## [What you have to do]
Repeat exactly, and only, the lines of the entries below from the one with "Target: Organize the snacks" through the one with "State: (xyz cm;", both ends included.

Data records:
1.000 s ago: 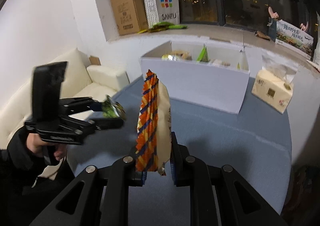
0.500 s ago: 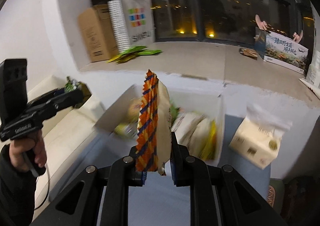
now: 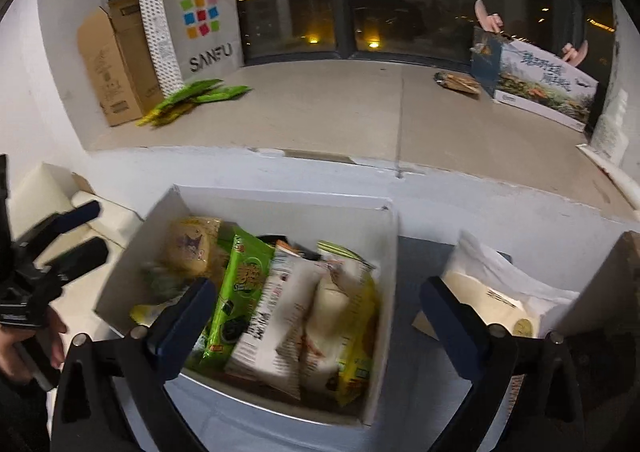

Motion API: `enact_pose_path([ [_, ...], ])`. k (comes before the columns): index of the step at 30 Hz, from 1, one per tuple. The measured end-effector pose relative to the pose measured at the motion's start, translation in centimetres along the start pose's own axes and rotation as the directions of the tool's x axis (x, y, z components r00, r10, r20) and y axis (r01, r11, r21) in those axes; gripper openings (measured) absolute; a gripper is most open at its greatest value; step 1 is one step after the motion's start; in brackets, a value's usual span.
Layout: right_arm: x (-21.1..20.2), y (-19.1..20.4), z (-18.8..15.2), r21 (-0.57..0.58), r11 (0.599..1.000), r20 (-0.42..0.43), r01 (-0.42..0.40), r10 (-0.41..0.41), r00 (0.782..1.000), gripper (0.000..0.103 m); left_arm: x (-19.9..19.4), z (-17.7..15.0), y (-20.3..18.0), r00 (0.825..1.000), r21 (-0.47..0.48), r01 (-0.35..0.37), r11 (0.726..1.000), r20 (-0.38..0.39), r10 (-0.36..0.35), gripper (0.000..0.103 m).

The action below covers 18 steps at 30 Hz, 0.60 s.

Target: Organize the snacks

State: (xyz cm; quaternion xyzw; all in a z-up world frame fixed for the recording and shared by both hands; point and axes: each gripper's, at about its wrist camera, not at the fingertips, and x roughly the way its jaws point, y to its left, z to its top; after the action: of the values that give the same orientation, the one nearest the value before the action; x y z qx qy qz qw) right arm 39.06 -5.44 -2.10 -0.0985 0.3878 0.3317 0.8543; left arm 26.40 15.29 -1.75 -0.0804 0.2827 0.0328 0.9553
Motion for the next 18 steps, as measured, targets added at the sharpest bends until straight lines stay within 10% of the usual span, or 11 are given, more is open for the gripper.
enact_pose_path([
  [10, -3.8, 3.4, -1.6, -0.084, 0.992, 0.13, 0.097, -0.085, 0.988, 0.103, -6.5, -1.0, -3.3, 0.978, 0.038, -0.168, 0.985, 0.13, 0.161, 0.103],
  [18, -9.1, 6.2, -6.6, -0.078, 0.993, 0.212, 0.087, -0.068, 0.975, 0.103, -12.4, -5.0, -5.6, 0.988, -0.001, -0.11, 0.994, 0.107, 0.11, 0.103],
])
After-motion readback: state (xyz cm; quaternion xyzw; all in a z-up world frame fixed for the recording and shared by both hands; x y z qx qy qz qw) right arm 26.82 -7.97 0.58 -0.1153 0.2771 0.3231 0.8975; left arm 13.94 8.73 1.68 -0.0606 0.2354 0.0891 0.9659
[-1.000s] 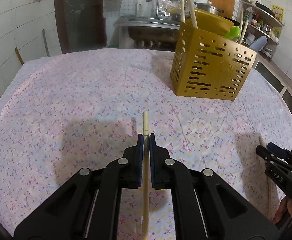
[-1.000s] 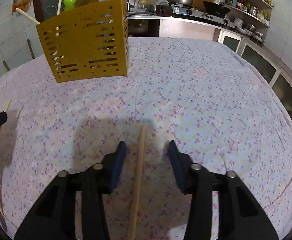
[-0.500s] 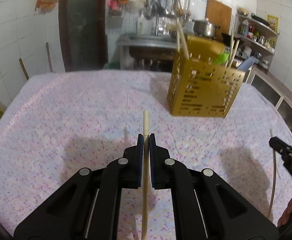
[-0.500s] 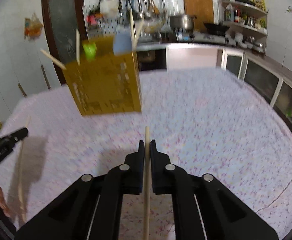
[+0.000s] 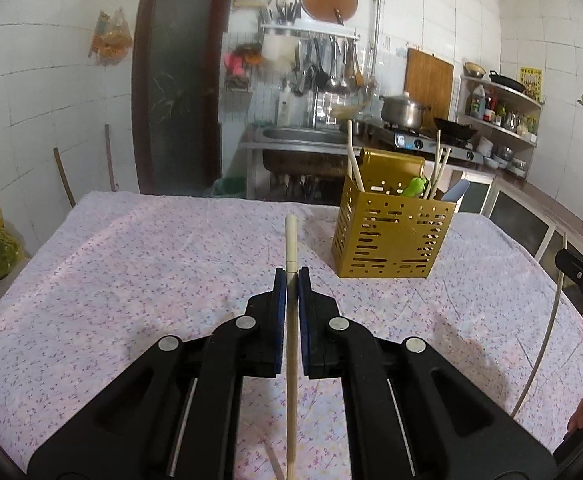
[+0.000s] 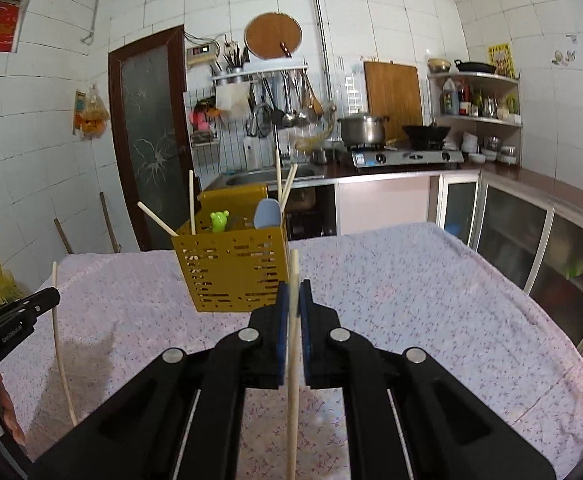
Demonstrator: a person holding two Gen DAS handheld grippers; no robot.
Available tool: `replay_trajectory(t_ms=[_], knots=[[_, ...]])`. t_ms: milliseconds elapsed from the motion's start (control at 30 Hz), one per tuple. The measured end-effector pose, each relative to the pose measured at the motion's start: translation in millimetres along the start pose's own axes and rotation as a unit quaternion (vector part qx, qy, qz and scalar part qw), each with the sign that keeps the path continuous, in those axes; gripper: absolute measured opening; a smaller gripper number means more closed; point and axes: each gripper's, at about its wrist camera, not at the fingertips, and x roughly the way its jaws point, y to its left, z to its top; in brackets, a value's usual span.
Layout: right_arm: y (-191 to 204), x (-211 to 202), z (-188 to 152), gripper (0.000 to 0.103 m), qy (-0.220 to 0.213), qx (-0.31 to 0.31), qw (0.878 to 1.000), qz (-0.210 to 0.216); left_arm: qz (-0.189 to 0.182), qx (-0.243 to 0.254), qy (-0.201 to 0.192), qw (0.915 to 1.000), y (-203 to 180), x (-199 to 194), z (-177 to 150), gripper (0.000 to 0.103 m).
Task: Organize utensils
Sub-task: 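Lift both chopsticks and lower them into the yellow holder with both tools, then open both tools to release the chopsticks and withdraw from the holder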
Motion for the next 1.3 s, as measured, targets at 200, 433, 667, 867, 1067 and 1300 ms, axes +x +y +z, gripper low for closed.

## [The answer]
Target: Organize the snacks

State: (xyz cm; quaternion xyzw; all in a z-up world frame fixed for the recording and shared by both hands; point and axes: each gripper's, at about its wrist camera, not at the fingertips, and x roughly the way its jaws point, y to its left, z to its top; after the action: of the values that give the same orientation, the one nearest the value before the action; x y z qx qy qz qw) right arm 39.06 -5.44 -2.10 -0.0985 0.3878 0.3317 0.8543; left arm 26.40 15.29 -1.75 -0.0804 0.2827 0.0328 0.9553

What is written here forms the complete answer.